Inspired by Ram Dass, author of the 1970 classic Be Here Now, Krishna Das set off for India in September 1970, where he lived in the Himalayan foothills for two and a half years as a devotee of Ram Dass’ guru, Neem Karoli Baba. (Maharaji, as his disciples called the aging master, was famous for wrapping himself in a plaid blanket and constantly practicing Ram Nam—continual chanting of the name of God, “Ram” in Hindi).

I caught up with Krishna Das in Sonoma, California, where he’d just led a weekend chanting intensive. His eyes brimmed as he recalled his years with Maharaji.

• What was it like being with Neem Karoli Baba?

He did everything from the inside. Outside he would pat you on the head and play with you. The outside was just for hanging out, but the inside was to comfort people. Everyone who came to him was comforted in one way or another. One man came, one of his two oxen had just died. He couldn’t plow his land, his family would starve. Maharaji gave him the money for another ox. One old lady came and Maharaji sat her down and fed her sweets, plate after plate, and she was crying. She said to him, “In my life, no one has ever fed me like this.” He fed everybody in every way, all the time. There wasn’t anything else he was doing. Beings visible and invisible, in worlds that we couldn’t see, all he did was feed them. You need a wife, you got a wife, you need a son, you got a son, your daughter needs to get married, you need a house, you need a job, you need a cure, everybody, everything, on every level, all the levels, he was feeding everyone.

It took a while to get with the program. You have to understand, we came over from America, we wanted to be yogis. He wouldn’t buy any of that. We would ask, “Maharaji, how can we know God?” We figured we got the guy here, he knows the answers, we’re going to ask him the questions. “How do we find God?”

“Serve people,” he said.

What? It was totally beyond our understanding. We tried again. “How do we raise our kundalini?”

“Feed people.”

What? “But Maharaji, how can we be happy?”

“Stop thinking of yourselves.”

There’s a beautiful story in Ram Dass’ book Miracle of Love. One of his old local devotees is ragging on him: “Maharaji, you never teach us anything!”

Maharaji ignores him, but he won’t stop, so finally Maharaji says, “Okay, what are you going to do today?”

“I’ll take the bus back to Nainital, I’ll close up the shop, do some puja [worship], eat some food, and go to sleep.”

Maharaji says, “What’s the use of teaching? You’re not going to do it anyway. You’ve got your lives planned. Beings come already taught by God. Anyone who poses as a teacher does it for the sake of their own ego.” He’s not talking about saints but about people who want to be known as teachers. He didn’t say it was bad, but he was one to call a spade a spade. If you’re doing business, you’re doing business. It has nothing to do with being a saint.

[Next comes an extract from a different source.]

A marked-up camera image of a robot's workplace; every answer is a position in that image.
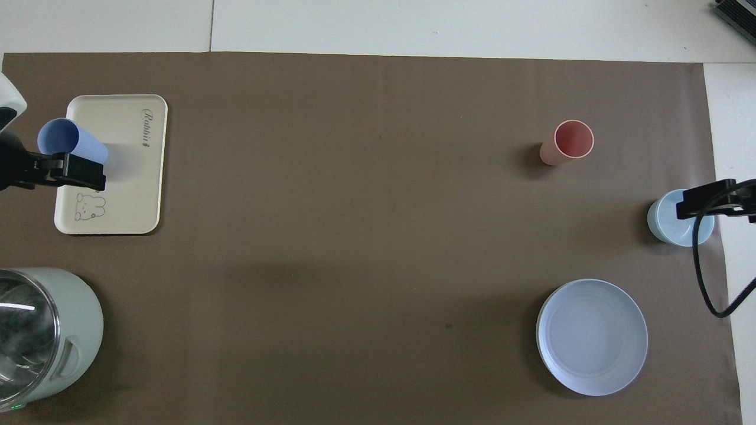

We just wanted to run our lives through him, and be seen by those loving eyes. We knew that everything happening was freeing us and getting us closer to him, just by being in that vibe. For me the vibe is in some ways more present now than it was then. Most of the time I feel closer to him now than when I was holding on to his foot for dear life. Because the only thing between him and me was me. And since he’s spent the last twenty-five years grinding my head down at the grindstone, there’s less of it around now so I’m closer to him. Your whole life becomes the guru.

The best moments were the sweet, quiet little ones when you’d sit staring at him, seeing all the beauty of the universe wrapped up in that blanket, the glow, the radiance of love everywhere. He’d open his eyes, look at you, break into a big smile and go “Krishna Das!” In every way, in every moment, he would see God, and would see God in us. That was really weird, because we didn’t see it ourselves. But he saw that all the time. As we go on through life we learn to see ourselves with the eyes of love like he did, and then we can see others with the eyes of love too.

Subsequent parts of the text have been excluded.